╔══

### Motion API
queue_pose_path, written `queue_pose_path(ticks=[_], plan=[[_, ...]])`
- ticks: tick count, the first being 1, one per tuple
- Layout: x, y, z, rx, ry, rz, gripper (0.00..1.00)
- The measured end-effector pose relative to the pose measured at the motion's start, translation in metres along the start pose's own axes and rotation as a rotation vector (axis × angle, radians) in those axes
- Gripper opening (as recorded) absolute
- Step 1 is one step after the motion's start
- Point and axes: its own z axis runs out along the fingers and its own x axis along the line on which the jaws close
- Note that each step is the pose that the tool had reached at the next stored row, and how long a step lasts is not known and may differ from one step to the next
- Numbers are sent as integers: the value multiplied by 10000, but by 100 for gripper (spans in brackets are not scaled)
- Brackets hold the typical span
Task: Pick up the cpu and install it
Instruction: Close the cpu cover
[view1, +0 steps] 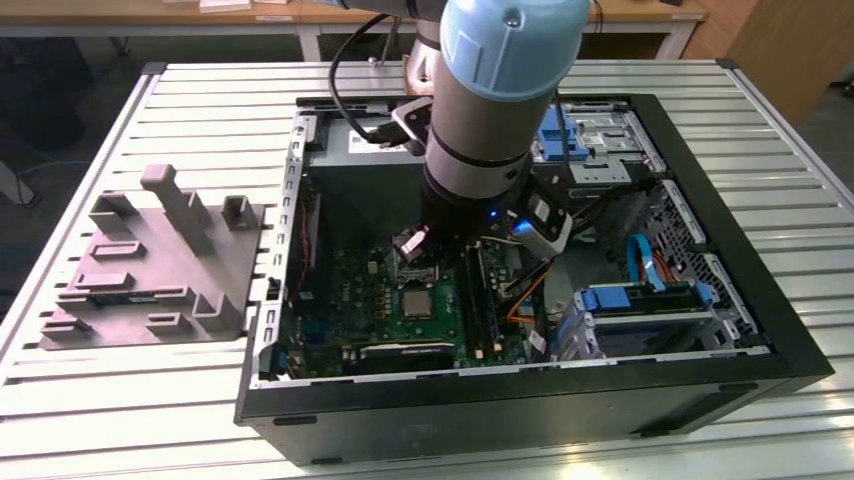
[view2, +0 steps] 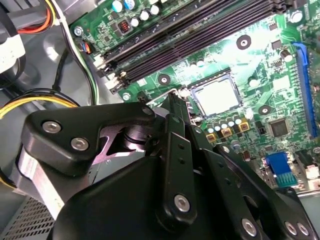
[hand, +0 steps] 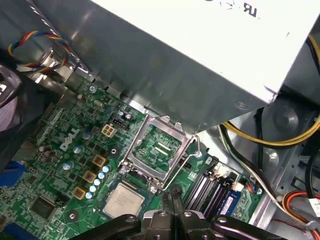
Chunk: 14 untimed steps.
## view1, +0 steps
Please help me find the green motherboard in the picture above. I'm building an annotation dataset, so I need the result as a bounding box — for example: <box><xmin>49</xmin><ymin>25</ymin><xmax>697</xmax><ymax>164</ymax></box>
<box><xmin>282</xmin><ymin>229</ymin><xmax>534</xmax><ymax>376</ymax></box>

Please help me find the green RAM stick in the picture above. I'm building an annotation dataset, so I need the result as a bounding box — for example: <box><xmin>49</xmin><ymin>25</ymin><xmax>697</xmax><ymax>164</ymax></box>
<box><xmin>85</xmin><ymin>292</ymin><xmax>187</xmax><ymax>307</ymax></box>

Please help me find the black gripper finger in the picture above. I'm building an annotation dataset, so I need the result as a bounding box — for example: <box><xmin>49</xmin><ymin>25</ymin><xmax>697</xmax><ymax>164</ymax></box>
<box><xmin>390</xmin><ymin>224</ymin><xmax>434</xmax><ymax>262</ymax></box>

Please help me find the black RAM stick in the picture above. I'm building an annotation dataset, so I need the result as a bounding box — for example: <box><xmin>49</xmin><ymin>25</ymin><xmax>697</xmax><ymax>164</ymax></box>
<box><xmin>469</xmin><ymin>242</ymin><xmax>506</xmax><ymax>351</ymax></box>

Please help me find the black PC case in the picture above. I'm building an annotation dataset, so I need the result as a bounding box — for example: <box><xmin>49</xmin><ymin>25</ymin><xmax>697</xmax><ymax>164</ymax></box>
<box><xmin>232</xmin><ymin>92</ymin><xmax>835</xmax><ymax>469</ymax></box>

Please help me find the orange wire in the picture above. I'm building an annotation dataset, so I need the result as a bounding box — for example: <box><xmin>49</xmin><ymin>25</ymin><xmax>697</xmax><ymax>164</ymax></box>
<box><xmin>504</xmin><ymin>292</ymin><xmax>538</xmax><ymax>329</ymax></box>

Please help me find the black graphics card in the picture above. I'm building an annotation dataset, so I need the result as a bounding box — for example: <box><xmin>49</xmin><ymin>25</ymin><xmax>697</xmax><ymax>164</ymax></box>
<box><xmin>357</xmin><ymin>341</ymin><xmax>456</xmax><ymax>372</ymax></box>

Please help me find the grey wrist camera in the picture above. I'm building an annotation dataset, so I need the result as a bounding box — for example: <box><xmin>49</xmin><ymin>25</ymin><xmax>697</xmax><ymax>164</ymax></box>
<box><xmin>389</xmin><ymin>96</ymin><xmax>436</xmax><ymax>154</ymax></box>

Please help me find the grey parts rack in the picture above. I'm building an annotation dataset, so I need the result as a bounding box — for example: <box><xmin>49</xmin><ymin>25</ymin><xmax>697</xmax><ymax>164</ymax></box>
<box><xmin>37</xmin><ymin>163</ymin><xmax>268</xmax><ymax>351</ymax></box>

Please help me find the hard disk in blue carrier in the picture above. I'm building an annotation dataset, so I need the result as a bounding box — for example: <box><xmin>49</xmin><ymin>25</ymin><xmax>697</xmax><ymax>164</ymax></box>
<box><xmin>577</xmin><ymin>281</ymin><xmax>720</xmax><ymax>317</ymax></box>

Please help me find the grey power supply unit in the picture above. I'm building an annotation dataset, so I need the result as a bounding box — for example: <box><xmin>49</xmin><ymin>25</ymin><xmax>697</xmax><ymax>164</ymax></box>
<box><xmin>304</xmin><ymin>119</ymin><xmax>429</xmax><ymax>226</ymax></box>

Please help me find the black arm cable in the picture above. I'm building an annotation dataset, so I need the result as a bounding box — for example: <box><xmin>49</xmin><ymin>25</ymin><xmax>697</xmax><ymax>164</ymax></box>
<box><xmin>328</xmin><ymin>13</ymin><xmax>401</xmax><ymax>149</ymax></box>

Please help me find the silver drive cage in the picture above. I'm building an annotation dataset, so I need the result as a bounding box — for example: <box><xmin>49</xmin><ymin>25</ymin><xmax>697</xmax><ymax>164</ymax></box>
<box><xmin>532</xmin><ymin>104</ymin><xmax>665</xmax><ymax>216</ymax></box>

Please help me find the CPU socket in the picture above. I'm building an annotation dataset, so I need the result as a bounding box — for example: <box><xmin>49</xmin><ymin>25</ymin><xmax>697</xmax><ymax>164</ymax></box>
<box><xmin>397</xmin><ymin>284</ymin><xmax>440</xmax><ymax>324</ymax></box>

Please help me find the wooden cabinet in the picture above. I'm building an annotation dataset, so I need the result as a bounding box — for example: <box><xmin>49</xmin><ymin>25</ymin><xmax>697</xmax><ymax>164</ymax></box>
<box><xmin>725</xmin><ymin>0</ymin><xmax>854</xmax><ymax>126</ymax></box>

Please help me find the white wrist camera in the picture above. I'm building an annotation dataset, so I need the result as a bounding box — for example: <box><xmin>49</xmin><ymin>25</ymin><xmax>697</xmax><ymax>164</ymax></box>
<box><xmin>509</xmin><ymin>194</ymin><xmax>574</xmax><ymax>257</ymax></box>

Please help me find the blue flat wire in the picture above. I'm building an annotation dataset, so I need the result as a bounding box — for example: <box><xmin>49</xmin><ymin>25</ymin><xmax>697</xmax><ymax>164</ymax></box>
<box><xmin>624</xmin><ymin>232</ymin><xmax>668</xmax><ymax>295</ymax></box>

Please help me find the white furniture leg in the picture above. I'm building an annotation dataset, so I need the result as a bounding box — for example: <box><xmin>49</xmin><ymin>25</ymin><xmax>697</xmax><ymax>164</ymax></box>
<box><xmin>0</xmin><ymin>159</ymin><xmax>35</xmax><ymax>206</ymax></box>

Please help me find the blue drive bay latch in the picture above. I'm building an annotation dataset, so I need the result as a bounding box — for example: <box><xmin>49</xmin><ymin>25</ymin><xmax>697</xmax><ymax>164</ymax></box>
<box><xmin>532</xmin><ymin>110</ymin><xmax>592</xmax><ymax>162</ymax></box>

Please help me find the black cable bundle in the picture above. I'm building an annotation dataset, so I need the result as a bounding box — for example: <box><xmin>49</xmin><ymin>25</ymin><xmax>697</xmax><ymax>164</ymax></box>
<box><xmin>498</xmin><ymin>177</ymin><xmax>668</xmax><ymax>301</ymax></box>

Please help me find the wooden desk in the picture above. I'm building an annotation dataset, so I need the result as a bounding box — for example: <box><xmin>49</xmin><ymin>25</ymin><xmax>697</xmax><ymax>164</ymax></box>
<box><xmin>0</xmin><ymin>0</ymin><xmax>708</xmax><ymax>61</ymax></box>

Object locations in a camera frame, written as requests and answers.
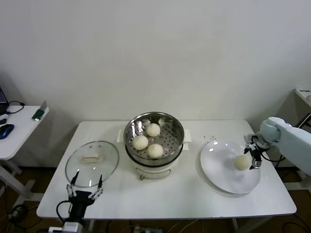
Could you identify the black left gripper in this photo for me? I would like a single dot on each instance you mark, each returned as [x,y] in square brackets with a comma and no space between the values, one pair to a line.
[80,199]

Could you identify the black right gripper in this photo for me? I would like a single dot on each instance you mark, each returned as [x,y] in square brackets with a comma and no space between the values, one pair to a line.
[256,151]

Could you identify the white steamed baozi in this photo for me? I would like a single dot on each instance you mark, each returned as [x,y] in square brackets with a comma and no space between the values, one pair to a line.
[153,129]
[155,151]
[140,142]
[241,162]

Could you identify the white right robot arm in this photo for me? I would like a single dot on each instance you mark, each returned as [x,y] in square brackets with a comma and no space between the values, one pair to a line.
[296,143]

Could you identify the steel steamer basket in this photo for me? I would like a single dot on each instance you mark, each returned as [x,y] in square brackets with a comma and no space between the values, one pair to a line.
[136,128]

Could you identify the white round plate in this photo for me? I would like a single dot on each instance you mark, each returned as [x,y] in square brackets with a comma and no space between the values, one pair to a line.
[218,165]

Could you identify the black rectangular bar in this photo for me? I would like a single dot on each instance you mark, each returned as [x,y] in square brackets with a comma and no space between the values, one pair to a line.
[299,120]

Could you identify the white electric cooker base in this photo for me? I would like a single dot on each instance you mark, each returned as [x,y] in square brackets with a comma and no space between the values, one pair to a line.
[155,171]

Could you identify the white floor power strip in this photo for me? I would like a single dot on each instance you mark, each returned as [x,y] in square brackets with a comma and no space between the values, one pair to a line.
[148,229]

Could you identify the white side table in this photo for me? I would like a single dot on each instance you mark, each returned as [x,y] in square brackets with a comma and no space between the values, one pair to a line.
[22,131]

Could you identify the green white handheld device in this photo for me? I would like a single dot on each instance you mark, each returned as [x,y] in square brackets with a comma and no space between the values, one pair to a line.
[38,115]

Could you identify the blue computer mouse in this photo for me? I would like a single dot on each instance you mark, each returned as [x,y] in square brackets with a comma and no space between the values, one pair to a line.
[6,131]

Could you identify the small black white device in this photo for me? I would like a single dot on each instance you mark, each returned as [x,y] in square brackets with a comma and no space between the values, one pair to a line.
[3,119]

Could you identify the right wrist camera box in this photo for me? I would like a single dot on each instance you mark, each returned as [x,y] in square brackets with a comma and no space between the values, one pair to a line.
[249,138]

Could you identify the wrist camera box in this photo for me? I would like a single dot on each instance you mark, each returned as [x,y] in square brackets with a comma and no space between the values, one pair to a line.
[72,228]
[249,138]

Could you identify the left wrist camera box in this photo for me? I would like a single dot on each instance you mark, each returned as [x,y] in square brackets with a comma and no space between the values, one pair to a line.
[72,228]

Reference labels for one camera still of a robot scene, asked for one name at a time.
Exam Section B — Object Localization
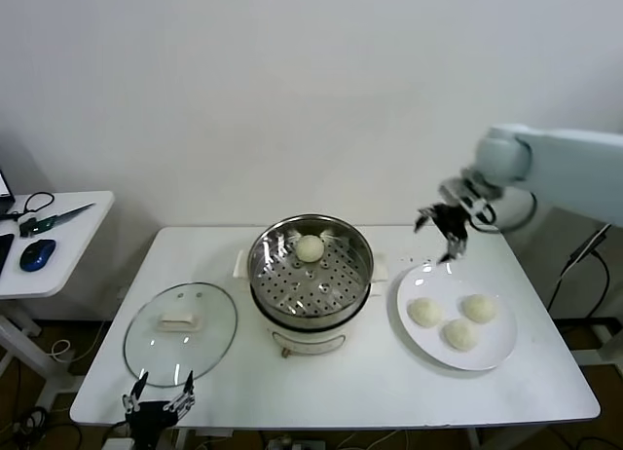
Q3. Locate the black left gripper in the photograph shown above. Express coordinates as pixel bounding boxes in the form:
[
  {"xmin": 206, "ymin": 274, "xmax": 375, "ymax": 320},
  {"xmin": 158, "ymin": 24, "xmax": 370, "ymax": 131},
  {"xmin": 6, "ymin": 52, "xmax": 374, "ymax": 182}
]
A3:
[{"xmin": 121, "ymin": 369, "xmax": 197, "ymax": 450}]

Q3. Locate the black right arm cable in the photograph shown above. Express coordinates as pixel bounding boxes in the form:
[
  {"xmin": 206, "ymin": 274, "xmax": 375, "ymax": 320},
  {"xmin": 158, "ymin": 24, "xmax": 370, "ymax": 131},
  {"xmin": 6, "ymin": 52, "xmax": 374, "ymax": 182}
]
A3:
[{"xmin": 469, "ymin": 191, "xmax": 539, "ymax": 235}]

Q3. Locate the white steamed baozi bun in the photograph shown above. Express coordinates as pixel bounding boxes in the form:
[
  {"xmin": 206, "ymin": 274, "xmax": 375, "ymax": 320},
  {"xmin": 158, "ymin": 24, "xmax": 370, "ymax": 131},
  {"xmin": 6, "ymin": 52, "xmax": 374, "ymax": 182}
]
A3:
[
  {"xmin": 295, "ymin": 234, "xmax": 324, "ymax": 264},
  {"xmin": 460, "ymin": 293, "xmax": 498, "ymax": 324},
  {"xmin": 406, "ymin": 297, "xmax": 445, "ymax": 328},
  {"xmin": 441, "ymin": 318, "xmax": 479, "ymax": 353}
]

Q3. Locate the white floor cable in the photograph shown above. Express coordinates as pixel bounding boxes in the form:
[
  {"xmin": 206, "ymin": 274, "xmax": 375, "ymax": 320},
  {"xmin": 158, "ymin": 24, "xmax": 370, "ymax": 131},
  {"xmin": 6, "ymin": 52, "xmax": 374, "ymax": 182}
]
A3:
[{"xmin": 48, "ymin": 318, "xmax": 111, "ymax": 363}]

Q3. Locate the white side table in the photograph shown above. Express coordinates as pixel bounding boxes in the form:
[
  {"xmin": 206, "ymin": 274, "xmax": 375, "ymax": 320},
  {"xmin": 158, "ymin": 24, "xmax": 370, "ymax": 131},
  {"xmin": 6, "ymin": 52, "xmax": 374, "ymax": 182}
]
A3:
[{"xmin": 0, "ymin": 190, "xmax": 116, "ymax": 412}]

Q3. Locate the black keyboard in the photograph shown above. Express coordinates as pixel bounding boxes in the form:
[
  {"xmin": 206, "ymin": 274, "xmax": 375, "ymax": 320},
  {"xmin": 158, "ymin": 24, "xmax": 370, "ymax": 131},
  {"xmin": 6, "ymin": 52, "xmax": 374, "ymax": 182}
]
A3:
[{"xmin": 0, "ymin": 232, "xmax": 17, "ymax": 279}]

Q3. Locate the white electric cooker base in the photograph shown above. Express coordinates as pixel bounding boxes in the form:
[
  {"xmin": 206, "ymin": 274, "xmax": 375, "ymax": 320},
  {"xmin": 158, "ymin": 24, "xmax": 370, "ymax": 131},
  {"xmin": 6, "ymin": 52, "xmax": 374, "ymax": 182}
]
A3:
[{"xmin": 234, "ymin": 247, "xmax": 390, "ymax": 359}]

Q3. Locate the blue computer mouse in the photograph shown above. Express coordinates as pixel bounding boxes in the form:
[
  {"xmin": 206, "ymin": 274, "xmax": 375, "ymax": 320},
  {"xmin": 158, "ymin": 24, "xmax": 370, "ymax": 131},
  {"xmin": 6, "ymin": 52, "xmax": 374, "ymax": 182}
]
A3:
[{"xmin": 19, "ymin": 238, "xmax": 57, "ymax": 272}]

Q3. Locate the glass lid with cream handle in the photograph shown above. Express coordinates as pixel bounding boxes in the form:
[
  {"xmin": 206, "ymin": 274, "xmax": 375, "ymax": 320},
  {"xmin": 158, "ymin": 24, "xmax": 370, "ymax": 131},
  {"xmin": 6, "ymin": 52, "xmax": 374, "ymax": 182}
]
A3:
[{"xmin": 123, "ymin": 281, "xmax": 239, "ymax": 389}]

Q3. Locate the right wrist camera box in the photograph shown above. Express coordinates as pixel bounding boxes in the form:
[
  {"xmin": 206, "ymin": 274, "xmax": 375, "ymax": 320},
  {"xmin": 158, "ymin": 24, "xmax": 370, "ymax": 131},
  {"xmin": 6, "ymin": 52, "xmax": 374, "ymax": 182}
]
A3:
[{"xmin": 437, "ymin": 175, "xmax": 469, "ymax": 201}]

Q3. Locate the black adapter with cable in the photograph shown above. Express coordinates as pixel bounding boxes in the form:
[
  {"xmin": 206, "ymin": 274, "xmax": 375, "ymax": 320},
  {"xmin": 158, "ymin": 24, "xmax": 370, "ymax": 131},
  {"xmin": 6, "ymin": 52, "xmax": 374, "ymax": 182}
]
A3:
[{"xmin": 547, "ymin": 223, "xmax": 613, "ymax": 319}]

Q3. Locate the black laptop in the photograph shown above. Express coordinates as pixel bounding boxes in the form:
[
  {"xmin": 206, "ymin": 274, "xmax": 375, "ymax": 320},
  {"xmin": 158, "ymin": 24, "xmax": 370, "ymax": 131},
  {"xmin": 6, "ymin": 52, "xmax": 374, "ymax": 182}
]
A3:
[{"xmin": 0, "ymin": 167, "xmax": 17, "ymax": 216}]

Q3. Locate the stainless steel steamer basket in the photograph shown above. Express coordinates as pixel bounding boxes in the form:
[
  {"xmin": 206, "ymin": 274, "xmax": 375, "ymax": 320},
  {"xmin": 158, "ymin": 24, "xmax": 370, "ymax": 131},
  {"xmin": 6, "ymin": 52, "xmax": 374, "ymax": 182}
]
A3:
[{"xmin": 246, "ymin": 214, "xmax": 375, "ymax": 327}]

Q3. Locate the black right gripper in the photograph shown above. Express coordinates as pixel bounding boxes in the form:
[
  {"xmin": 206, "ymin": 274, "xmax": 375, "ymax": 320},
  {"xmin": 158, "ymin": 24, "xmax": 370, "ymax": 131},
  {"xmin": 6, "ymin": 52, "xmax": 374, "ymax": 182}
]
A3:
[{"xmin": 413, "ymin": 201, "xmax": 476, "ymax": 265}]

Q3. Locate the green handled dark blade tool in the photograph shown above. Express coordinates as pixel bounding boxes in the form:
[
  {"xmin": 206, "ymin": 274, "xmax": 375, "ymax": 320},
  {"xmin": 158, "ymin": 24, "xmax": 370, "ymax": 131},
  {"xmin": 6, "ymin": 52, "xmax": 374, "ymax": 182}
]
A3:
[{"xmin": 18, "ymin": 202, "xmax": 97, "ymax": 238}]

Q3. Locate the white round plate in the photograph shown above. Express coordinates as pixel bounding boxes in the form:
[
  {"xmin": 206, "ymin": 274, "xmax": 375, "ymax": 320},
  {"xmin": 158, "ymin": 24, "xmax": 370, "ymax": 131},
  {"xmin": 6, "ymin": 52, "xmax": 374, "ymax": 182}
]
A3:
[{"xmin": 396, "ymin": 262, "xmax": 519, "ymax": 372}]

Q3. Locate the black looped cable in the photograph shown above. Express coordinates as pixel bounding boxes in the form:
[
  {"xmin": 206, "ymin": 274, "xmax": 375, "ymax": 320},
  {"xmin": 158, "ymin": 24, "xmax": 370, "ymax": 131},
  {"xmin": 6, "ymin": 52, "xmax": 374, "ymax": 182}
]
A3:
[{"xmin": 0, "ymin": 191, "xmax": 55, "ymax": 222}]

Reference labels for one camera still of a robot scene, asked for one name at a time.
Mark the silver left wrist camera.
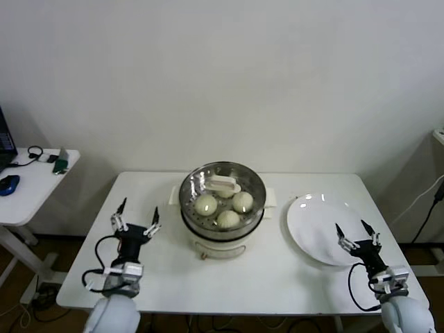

╚══

→ TASK STATEMENT:
Exactly repeat the lines above, from the opening line through the one with "- Note that", and include nothing else.

→ TASK RESPONSE:
### Motion API
queue_pose_path, written `queue_pose_path(ticks=[_], plan=[[_, ...]])`
- ticks: tick count, the first being 1, one per tuple
- Layout: x, y, z, rx, ry, rz, gripper (0.00..1.00)
- The measured end-effector pose relative to the pose measured at the motion's start, translation in metres along the start pose's own axes and rotation as a rotation vector (axis × angle, radians) in those axes
- Gripper opening (as recorded) absolute
- Step 1 is one step after the motion's start
- Point and axes: its own z axis runs out along the fingers and its own x axis along the line on which the jaws close
- Note that each step is the pose that the tool had reached at the next stored row, and how long a step lasts is not known and may differ from one step to the next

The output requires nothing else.